Stored data:
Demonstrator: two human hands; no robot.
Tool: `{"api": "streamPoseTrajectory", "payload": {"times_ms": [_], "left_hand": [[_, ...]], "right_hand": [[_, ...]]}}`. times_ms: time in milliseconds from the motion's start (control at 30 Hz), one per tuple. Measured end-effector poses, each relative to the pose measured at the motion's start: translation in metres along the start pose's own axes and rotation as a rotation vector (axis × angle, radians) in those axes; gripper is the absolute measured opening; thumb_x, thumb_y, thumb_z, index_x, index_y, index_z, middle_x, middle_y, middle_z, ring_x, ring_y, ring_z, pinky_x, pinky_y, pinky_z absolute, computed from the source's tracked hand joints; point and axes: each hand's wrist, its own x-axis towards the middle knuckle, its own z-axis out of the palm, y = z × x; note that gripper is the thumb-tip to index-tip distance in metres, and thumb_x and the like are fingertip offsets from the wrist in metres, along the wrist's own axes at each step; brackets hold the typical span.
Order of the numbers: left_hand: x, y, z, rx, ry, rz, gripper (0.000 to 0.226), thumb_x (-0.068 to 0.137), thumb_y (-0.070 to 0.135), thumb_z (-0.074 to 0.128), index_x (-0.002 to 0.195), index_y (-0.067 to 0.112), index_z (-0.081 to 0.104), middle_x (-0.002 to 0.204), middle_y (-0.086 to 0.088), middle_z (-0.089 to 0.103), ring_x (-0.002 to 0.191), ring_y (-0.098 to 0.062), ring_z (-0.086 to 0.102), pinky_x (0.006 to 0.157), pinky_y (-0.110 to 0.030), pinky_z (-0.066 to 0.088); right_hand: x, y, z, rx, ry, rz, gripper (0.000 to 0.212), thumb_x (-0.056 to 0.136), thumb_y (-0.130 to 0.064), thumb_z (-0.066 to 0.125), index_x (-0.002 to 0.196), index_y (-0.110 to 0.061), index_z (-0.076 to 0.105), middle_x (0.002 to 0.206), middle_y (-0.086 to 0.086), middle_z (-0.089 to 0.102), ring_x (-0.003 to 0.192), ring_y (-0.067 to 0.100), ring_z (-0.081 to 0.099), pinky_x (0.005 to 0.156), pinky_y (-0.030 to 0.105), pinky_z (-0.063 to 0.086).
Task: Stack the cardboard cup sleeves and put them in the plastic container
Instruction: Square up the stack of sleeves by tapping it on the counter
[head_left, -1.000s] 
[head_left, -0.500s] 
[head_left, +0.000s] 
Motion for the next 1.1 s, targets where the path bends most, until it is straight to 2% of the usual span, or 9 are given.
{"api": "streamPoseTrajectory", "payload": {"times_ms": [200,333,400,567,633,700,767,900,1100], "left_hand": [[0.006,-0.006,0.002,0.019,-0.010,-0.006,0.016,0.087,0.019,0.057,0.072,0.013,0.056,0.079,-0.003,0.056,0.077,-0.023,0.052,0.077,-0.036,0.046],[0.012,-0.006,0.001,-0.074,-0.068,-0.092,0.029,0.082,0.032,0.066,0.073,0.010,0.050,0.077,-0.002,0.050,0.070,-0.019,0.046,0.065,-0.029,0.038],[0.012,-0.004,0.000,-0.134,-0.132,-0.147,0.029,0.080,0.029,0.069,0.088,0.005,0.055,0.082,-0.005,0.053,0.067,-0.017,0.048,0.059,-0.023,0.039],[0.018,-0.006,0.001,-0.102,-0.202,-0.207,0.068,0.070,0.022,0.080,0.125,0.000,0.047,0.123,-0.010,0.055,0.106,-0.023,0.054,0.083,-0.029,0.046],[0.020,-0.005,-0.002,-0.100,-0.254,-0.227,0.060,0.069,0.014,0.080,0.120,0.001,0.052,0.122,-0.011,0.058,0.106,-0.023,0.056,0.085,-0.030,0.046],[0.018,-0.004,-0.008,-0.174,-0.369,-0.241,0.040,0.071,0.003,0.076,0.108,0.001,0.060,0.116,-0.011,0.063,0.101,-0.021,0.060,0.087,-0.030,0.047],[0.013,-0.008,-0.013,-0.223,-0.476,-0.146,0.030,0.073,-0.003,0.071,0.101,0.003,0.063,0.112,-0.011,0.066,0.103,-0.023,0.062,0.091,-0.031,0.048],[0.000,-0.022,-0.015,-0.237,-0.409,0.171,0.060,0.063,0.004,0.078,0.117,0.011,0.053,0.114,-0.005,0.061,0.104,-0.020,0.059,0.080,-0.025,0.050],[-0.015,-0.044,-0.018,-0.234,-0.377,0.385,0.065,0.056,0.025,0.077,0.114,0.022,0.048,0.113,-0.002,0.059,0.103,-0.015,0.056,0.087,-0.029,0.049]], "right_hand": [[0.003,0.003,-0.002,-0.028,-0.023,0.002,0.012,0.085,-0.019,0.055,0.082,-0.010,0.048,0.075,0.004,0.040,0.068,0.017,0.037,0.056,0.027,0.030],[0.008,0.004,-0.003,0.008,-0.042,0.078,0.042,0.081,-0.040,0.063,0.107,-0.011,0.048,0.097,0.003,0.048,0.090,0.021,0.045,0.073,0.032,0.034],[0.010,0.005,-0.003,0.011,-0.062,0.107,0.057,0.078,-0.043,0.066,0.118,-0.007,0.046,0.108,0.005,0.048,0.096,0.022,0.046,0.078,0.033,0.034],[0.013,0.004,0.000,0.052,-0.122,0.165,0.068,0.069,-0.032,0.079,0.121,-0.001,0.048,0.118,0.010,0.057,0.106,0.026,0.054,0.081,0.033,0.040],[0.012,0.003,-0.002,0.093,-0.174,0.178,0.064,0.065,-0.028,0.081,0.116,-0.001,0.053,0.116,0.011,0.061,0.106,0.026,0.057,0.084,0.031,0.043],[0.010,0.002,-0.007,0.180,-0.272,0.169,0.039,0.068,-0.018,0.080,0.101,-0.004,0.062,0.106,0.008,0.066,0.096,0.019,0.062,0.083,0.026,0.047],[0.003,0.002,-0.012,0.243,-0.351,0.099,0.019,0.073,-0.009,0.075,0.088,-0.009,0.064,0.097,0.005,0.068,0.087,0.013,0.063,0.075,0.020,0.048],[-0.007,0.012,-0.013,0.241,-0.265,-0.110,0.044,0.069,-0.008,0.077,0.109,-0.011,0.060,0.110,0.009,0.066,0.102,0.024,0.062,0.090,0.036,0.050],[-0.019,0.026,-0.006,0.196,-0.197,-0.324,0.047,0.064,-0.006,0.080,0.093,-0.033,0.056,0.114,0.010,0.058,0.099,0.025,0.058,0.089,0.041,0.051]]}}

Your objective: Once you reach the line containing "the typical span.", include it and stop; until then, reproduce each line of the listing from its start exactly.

Task output:
Demonstrator: two human hands; no robot.
Tool: `{"api": "streamPoseTrajectory", "payload": {"times_ms": [_], "left_hand": [[_, ...]], "right_hand": [[_, ...]]}}`. times_ms: time in milliseconds from the motion's start (control at 30 Hz), one per tuple. Measured end-effector poses, each relative to the pose measured at the motion's start: translation in metres along the start pose's own axes and rotation as a rotation vector (axis × angle, radians) in those axes; gripper is the absolute measured opening; thumb_x, thumb_y, thumb_z, index_x, index_y, index_z, middle_x, middle_y, middle_z, ring_x, ring_y, ring_z, pinky_x, pinky_y, pinky_z absolute, computed from the source's tracked hand joints; point and axes: each hand's wrist, its own x-axis towards the middle knuckle, its own z-axis out of the palm, y = z × x; note that gripper is the thumb-tip to index-tip distance in metres, and thumb_x and the like are fingertip offsets from the wrist in metres, along the wrist's own axes at each step; brackets hold the typical span.

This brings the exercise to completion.